> YOUR TASK
Pull each line holding the word "camera" from the data.

> DATA EXTRACTS
- Opening Delimiter -

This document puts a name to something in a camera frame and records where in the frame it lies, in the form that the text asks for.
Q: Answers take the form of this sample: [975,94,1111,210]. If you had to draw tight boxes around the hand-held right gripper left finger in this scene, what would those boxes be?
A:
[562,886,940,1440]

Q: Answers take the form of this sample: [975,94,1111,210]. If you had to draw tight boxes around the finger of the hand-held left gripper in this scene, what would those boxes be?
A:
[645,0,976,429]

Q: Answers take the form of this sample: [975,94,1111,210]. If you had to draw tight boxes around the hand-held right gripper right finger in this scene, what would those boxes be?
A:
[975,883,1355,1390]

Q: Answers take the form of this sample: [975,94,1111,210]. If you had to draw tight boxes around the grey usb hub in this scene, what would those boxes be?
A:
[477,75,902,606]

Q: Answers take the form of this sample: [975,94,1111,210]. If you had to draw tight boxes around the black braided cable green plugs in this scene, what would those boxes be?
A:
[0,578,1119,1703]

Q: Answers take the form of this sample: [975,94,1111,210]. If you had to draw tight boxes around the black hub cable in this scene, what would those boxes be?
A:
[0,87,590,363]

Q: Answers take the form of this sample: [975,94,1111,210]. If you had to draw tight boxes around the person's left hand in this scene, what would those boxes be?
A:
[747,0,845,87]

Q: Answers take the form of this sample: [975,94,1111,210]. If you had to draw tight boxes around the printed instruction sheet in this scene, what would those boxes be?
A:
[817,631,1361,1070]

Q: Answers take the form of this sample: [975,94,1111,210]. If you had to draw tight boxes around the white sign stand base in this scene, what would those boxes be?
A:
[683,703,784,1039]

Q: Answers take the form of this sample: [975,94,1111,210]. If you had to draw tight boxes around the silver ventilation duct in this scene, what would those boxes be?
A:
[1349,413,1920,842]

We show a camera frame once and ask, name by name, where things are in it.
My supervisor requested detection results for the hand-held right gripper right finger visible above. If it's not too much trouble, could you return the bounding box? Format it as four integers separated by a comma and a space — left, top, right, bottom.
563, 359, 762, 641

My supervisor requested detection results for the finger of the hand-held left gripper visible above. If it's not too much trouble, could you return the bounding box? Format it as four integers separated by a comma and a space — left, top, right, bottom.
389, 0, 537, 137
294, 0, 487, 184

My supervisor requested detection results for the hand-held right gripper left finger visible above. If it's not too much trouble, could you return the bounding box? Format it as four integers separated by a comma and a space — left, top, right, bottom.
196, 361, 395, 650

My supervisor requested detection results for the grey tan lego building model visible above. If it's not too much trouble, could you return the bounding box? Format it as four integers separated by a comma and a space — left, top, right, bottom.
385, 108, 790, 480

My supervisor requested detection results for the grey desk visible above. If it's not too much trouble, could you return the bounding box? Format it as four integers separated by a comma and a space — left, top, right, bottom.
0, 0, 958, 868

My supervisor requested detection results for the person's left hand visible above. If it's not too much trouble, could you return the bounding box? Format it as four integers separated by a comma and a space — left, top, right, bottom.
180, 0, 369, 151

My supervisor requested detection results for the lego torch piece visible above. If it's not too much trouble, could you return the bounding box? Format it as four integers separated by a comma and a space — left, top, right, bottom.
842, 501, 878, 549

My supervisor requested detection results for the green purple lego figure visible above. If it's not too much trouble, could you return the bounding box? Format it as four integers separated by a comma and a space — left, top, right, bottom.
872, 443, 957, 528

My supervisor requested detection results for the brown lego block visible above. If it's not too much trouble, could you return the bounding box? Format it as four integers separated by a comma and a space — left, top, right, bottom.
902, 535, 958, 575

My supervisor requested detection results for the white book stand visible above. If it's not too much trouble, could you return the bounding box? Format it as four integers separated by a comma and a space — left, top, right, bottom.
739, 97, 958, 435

- Closing Delimiter -

> ANSWER TO THIS EXERCISE
This document puts a name to something in a camera frame and records where in the frame it lies, in the form that the text asks for.
We show a camera frame once and ask, name by name, where things are in it.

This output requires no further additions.